Comment by embedding-shape
8 hours ago
The original point was this:
> > IMO it seems like it should safe to trust code being served by Google on the official Youtube domain
Which came from a misunderstanding about where the downloadable solver script comes from, as it doesn't come from youtube.com, it comes from github.com (yt-dlp org), I was just correcting that misunderstanding.
> You can’t very well run yt-dlp without trusting yt-dlp code.
That makes a ton of sense and I agree! I'm not sure how that is related to anything though? I download yt-dlp from Arch repositories, so yes I'm trusting Arch maintainers and of course yt-dlp developers. Then I'm adding a manifest which controls what this application can actually access, which is basically a VM config, where I define that it can access youtube.com (and a bunch of other sites I mirror/archive). This is the part that shouldn't have github.com/* access.
Again as mentioned, not a big issue, plenty of workarounds, so not the end of the world.
Restricting or sandboxing software is something I've been looking into recently. Would you mind sharing what you use and possibly an example as well? Perhaps an example for yt-dlp?

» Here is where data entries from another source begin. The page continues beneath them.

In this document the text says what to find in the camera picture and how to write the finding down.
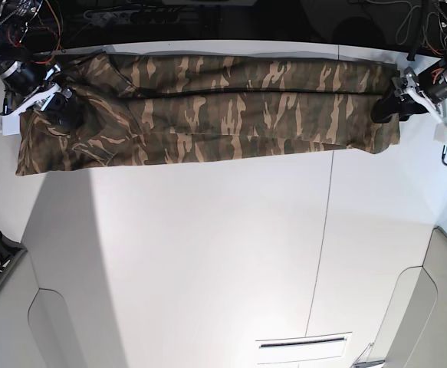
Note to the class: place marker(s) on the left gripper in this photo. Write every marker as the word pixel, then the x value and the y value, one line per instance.
pixel 413 95

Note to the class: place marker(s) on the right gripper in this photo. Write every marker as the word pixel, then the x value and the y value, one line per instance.
pixel 33 89

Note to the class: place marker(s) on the camouflage T-shirt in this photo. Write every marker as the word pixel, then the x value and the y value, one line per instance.
pixel 140 110

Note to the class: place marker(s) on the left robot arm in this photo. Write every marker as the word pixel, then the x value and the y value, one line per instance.
pixel 422 38

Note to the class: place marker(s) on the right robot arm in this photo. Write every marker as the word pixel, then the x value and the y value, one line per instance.
pixel 16 18

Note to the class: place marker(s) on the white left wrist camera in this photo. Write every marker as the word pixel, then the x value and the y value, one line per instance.
pixel 440 134

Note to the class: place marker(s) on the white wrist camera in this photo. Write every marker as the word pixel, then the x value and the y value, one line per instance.
pixel 10 124
pixel 440 134

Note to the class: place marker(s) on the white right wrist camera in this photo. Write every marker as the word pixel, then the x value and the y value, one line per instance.
pixel 10 124

> Which came from a misunderstanding about where the downloadable solver script comes from, as it doesn't come from youtube.com, it comes from github.com (yt-dlp org), I was just correcting that misunderstanding.
But that script is ultimately running a JS challenge from Youtube, right? That’s why we actually needed a JS runtime in the first place.
Correct, the data needed to solve the challenge comes from YouTube.